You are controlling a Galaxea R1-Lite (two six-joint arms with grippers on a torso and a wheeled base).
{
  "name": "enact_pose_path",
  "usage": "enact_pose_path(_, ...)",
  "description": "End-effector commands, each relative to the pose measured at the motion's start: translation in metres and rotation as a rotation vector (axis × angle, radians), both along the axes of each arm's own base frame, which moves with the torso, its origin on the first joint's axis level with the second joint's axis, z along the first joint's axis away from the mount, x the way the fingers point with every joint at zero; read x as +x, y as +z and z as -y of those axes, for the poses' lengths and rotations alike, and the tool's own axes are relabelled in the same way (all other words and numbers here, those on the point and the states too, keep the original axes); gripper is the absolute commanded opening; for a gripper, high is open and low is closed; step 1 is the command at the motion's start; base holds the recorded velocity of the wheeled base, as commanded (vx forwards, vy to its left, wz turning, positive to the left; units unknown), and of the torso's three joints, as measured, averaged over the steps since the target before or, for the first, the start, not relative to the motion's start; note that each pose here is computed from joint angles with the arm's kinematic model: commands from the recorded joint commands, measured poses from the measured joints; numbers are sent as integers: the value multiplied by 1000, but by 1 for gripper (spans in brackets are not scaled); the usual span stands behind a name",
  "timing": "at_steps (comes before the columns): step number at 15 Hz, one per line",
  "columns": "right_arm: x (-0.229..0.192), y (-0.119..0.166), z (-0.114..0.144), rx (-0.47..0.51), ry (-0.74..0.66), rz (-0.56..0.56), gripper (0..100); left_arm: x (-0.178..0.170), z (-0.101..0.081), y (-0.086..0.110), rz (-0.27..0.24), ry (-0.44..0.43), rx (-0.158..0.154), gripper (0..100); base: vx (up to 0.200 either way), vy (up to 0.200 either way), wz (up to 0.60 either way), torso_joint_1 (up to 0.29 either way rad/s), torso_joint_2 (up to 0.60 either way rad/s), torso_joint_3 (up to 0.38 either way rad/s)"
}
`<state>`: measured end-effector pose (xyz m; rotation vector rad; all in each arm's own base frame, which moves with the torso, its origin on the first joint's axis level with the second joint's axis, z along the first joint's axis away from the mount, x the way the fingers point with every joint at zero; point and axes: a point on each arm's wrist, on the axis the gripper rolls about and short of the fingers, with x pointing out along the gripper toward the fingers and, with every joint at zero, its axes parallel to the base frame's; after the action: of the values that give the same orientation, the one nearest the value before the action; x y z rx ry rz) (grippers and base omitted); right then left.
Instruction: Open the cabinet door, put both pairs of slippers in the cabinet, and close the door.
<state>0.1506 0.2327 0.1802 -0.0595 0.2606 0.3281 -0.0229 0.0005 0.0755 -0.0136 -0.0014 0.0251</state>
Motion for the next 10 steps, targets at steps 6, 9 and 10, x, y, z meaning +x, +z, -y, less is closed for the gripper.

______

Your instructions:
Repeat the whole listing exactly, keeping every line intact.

The answer:
You are controlling a Galaxea R1-Lite (two six-joint arms with grippers on a torso and a wheeled base).
{
  "name": "enact_pose_path",
  "usage": "enact_pose_path(_, ...)",
  "description": "End-effector commands, each relative to the pose measured at the motion's start: translation in metres and rotation as a rotation vector (axis × angle, radians), both along the axes of each arm's own base frame, which moves with the torso, its origin on the first joint's axis level with the second joint's axis, z along the first joint's axis away from the mount, x the way the fingers point with every joint at zero; read x as +x, y as +z and z as -y of those axes, for the poses' lengths and rotations alike, and the tool's own axes are relabelled in the same way (all other words and numbers here, those on the point and the states too, keep the original axes); gripper is the absolute commanded opening; for a gripper, high is open and low is closed; step 1 is the command at the motion's start; base holds the recorded velocity of the wheeled base, as commanded (vx forwards, vy to its left, wz turning, positive to the left; units unknown), and of the torso's three joints, as measured, averaged over the steps since the target before or, for the first, the start, not relative to the motion's start; note that each pose here is computed from joint angles with the arm's kinematic model: commands from the recorded joint commands, measured poses from the measured joints; numbers are sent as integers: the value multiplied by 1000, but by 1 for gripper (spans in brackets are not scaled); the usual span stands behind a name",
  "timing": "at_steps (comes before the columns): step number at 15 Hz, one per line",
  "columns": "right_arm: x (-0.229..0.192), y (-0.119..0.166), z (-0.114..0.144), rx (-0.47..0.51), ry (-0.74..0.66), rz (-0.56..0.56), gripper (0..100); left_arm: x (-0.178..0.170), z (-0.101..0.081), y (-0.086..0.110), rz (-0.27..0.24), ry (-0.44..0.43), rx (-0.158..0.154), gripper (0..100); base: vx (up to 0.200 either way), vy (up to 0.200 either way), wz (up to 0.60 either way), torso_joint_1 (up to 0.29 either way rad/s), torso_joint_2 (up to 0.60 either way rad/s), torso_joint_3 (up to 0.38 either way rad/s)"
}
`<state>`: measured end-effector pose (xyz m; rotation vector rad; all in each arm's own base frame, which moves with the torso, its origin on the first joint's axis level with the second joint's axis, z along the first joint's axis away from the mount, x the way the fingers point with every joint at zero; point and axes: a point on each arm's wrist, on the axis the gripper rolls about and short of the fingers, with x pointing out along the gripper toward the fingers and, with every joint at zero, its axes parallel to the base frame's; after the action: of the values that give the same orientation, the one nearest the value before the action; x y z rx ry rz) (grippers and base omitted); right then left.
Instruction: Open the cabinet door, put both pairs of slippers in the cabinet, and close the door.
<state>0.1506 0.2327 0.1802 -0.0595 0.2606 0.3281 -0.0229 0.0005 0.0755 -0.0136 -0.0014 0.0251</state>
Motion for the next 10 steps, targets at steps 6, 9 and 10, x, y, z meaning +x, +z, -y, less is closed for the gripper.

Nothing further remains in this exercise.